C’est l’histoire d’un gars qui a apprit la musique à l’âge où des footballeurs jouent déjà les prolongations de carrière, qui s’est dit qu’il pourrait enregistrer des titres en mettant ses compagnons d’apprentissage à contribution et qui, pour aller jusqu’au bout du délire, s’est dit que presser tout ça sur disque plutôt que de le laisser végéter dans un carton au garage serait une bonne idée. Une fois tout ça énoncé, on sait déjà plus ou moins à quoi s’attendre ; un album sans production fastueuse, sans mix détonnant et avec un arôme de Do It Yourself qui embaume toute la bande.
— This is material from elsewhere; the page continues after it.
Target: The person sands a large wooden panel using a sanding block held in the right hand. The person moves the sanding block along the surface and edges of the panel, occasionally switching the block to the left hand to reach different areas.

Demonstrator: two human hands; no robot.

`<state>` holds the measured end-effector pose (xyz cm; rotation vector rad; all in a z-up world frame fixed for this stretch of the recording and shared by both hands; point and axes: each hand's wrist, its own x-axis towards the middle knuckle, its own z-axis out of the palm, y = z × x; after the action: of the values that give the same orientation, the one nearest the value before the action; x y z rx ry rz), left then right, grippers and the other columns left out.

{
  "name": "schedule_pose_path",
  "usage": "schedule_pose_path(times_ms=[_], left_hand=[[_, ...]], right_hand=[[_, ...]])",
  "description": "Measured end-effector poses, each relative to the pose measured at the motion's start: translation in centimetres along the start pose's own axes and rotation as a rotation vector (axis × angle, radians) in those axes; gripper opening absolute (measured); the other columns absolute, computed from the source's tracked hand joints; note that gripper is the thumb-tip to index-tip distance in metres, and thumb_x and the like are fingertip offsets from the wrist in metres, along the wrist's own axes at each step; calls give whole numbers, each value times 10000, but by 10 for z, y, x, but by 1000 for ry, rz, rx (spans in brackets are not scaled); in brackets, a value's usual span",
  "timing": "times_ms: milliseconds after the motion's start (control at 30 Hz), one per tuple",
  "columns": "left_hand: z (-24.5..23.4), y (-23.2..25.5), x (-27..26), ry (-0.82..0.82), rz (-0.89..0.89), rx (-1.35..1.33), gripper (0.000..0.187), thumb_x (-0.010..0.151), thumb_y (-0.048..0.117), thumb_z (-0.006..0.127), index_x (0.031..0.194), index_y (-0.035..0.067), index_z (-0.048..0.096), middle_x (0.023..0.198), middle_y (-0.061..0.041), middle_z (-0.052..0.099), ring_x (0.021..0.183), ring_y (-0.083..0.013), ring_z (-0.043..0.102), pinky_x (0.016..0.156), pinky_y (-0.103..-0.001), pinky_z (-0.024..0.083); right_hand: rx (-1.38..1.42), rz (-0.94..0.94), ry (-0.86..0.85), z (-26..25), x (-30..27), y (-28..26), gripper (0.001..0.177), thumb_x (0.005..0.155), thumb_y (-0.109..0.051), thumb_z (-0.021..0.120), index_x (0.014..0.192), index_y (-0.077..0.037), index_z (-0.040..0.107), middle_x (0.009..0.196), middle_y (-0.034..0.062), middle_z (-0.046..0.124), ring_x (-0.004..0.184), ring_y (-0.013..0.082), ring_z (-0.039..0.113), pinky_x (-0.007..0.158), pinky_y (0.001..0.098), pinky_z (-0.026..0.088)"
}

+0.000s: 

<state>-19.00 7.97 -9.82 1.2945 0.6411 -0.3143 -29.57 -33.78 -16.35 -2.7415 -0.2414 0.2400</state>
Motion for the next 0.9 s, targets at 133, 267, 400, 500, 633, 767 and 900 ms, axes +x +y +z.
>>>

Tout y est.

Et même un peu plus. Car, non content de mettre en place des arrangements mélodiques entêtants dans un disco funk de garage démuni, sans beat qui tabasse ni cuivres qui brillent, Doug dispose d’une arme de taille dans la ceinture : son jeu de guitare. Le son peut bien être caverneux et sentir parfois la grosse démo, Doug avoir sa propre conception du chant juste, la manière dont il distille ses soli, avec une sauvagerie rock n’roll mais sans agressivité sonore, apporte une épice au plat. Celle qui fait la différence.